IN 14 REGIONI SU 20, IL GRUPPO UNICO DEL PDL NON C’E’ ANCORA
A SEI MESI DALLA “FUSIONE A FREDDO”, SOLO IN UNA REGIONE SU TRE IL PDL E’ DIVENUTO REALTA’ CON UN UNICO GRUPPO IN CONSIGLIO… NEGLI ALTRI FORZA ITALIA E AN MARCIANO ANCORA DIVISI: LOTTE INTESTINE E DOPPIO RIMBORSO ALL’ORIGINE DEL RITARDO
Forza Italia e Alleanza nazionale non sono poi un così vago ricordo: in ben 14 regioni su 20, infatti, a distanza di sei mesi dai rispettivi congressi di scioglimento e dalla successiva “fusione a freddo” tra lacrime (poche) e tripudi (anch’essi scarsi), il “gruppo unico” è ancora un fantasma del castello. Si aggira per i corridoi delle sedi regionali, ma non si manifesta direttamente.
In due terzi delle regioni, berluscones ed ex missini viaggiano separati, nonostante gli imput dall’alto, con relativi gruppi consiliari, segreterie e portaborse.
Il sistema adottato da molti è aver denominato i rispettivi gruppi con la sigla “Forza Italia verso il Pdl” oppure “An verso il Pdl”, ma se tale dicitura poteva avere un senso prima dello svolgimento dei rispettivi congressi di scioglimento e la successiva nascita del Pdl, che significa oggi andare verso qualcosa che già esiste da sei mesi?
O ci vai o non ci vai, direbbe un cittadino avulso dal politichese.

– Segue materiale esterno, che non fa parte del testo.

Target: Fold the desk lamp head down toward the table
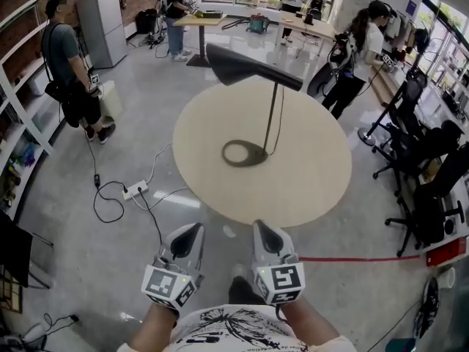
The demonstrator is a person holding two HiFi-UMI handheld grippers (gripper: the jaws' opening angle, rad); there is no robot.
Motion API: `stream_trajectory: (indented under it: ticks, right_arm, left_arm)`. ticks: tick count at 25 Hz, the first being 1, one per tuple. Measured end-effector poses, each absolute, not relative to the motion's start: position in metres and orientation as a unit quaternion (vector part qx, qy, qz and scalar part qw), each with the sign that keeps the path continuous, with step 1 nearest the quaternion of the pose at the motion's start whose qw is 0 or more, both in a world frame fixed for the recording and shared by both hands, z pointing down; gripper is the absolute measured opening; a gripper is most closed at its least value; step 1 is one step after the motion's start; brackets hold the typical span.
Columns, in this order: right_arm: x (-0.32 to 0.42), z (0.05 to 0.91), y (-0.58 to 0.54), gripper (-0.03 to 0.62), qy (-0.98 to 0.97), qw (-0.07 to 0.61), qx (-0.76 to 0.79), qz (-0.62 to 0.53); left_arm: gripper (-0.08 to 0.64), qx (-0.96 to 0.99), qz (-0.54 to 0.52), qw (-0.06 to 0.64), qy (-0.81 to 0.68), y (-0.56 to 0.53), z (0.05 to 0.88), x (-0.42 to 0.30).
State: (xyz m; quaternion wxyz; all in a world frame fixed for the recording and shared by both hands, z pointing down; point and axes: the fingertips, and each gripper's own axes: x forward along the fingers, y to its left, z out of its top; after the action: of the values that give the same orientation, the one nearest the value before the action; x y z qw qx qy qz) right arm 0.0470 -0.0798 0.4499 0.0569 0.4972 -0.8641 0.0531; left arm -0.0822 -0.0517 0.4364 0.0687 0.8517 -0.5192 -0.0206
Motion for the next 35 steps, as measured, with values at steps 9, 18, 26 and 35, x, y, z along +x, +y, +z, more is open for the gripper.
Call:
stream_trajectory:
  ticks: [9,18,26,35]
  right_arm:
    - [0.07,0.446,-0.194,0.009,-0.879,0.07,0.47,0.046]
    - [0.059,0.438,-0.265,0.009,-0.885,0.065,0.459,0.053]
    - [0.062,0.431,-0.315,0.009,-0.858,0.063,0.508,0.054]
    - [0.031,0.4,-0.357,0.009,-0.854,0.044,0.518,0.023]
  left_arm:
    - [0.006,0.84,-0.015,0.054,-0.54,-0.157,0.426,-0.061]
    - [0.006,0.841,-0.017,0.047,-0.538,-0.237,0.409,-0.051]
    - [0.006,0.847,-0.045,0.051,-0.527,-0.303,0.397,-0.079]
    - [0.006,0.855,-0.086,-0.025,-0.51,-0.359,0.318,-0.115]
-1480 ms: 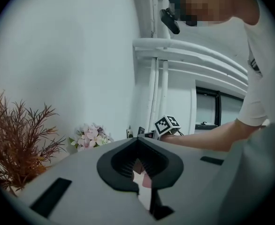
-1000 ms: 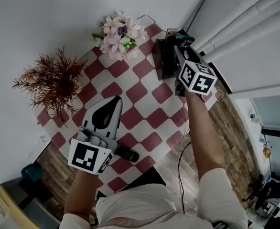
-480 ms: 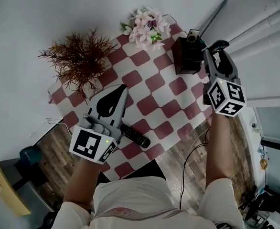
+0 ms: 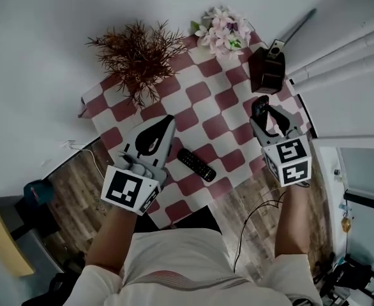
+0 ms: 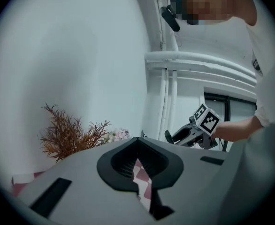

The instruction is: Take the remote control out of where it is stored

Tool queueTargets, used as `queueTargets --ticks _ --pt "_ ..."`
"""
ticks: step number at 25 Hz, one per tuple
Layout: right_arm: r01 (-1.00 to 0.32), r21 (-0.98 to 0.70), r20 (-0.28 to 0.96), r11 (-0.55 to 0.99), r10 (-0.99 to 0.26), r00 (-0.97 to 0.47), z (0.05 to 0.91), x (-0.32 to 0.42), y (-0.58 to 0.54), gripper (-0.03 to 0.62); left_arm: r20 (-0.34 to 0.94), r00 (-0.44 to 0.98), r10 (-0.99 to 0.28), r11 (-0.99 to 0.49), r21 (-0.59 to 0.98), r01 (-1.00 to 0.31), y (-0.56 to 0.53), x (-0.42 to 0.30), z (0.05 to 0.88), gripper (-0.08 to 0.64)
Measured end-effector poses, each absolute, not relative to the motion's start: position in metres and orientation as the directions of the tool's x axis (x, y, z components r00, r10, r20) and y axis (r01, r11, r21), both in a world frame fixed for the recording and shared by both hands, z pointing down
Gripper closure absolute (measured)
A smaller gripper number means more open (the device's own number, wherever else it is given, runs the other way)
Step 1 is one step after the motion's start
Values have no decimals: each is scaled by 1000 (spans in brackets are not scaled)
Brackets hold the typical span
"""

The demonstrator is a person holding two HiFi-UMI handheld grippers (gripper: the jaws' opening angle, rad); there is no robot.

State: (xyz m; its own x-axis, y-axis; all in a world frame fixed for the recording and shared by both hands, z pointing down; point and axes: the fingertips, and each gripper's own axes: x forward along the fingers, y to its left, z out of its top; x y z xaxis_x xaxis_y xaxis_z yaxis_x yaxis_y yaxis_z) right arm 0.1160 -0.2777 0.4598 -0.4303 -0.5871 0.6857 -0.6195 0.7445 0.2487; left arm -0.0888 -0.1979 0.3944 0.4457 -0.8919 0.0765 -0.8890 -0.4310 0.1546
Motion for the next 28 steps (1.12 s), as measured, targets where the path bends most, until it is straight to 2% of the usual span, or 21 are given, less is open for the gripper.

Le regioni dove i gruppi sono ancora distinti sono tante: Liguria, Calabria, Basilicata, Molise, Campania, Marche, Umbria, Toscana, Veneto, Lombardia, Emilia Romagna, Piemonte e Lazio. Proprio nel Lazio la sostituzione recente del capogruppo di “Forza Italia verso il Pdl” ha evidenziato il momento di difficoltà : invece di cogliere l’occasione per fare gruppo unico, ci si è limitati ad un normale avvicendamento, nell’ambito del partito di appartenenza.
Solo in sei regioni la fusione è stata fatta: Valle d’Aosta, Trentino, Friuli, Abruzzo, Sardegna e Sicilia.
Non c’è dubbio comunque che qualora ci fosse stata una comune volontà politica, i gruppi consiliari unici avrebbero potuto essere realizzati in tutta Italia.
Quali sono i motivi per i quali invece sopravvivono i vecchi raggruppamenti?
Sono ragioni sia politiche che economiche.
Avere due gruppi consente la possibilità di raddoppiare gli interventi in aula, una maggiore possibilità di essere ascoltati e ripresi sui media, contando su due distinte casse di risonanza. Soprattutto però due gruppi consiliari vogliono dire due rimborsi elettorali e la possibilità di gustare fette di torta più ampie di quella che toccherebbe a un solo gruppo unico.
Così meglio annunciare l’operazione, ma evitare di portarla a termine.
Esiste poi un’altra ragione, squisitamente politica: la volontà in larga maggioranza di restare separati, perchè separate sono spesso sul territorio le storie, le clientele, i luoghi e i rapporti tra le due anime.
Realizzare l’unione localmente dove tensioni, gelosie, ambizioni, lottizzazioni e visione della politica sono difformi spesso è quasi impossibile, forma a parte.
Non dimenticando che il famoso rapporto 7 a 3, come quota e peso di rappresentanza, in occasione delle prossime elezioni regionali, crea già tensioni non da poco: troppo diverse le realtà locali da quelle nazionali.
Si paga, anche se l’essere al Governo per ora tempera le difficoltà , una fusione a freddo, voluta dai leader, ma assolutamente sentita estranea dalla base e dalle dirigenze locali.
Finchè le cose vanno bene, non emergeranno contrasti troppo evidenti: ma le unioni si dimostrano salde nei periodi di difficoltà e allora per il Pdl non saranno certo più rose e fiori.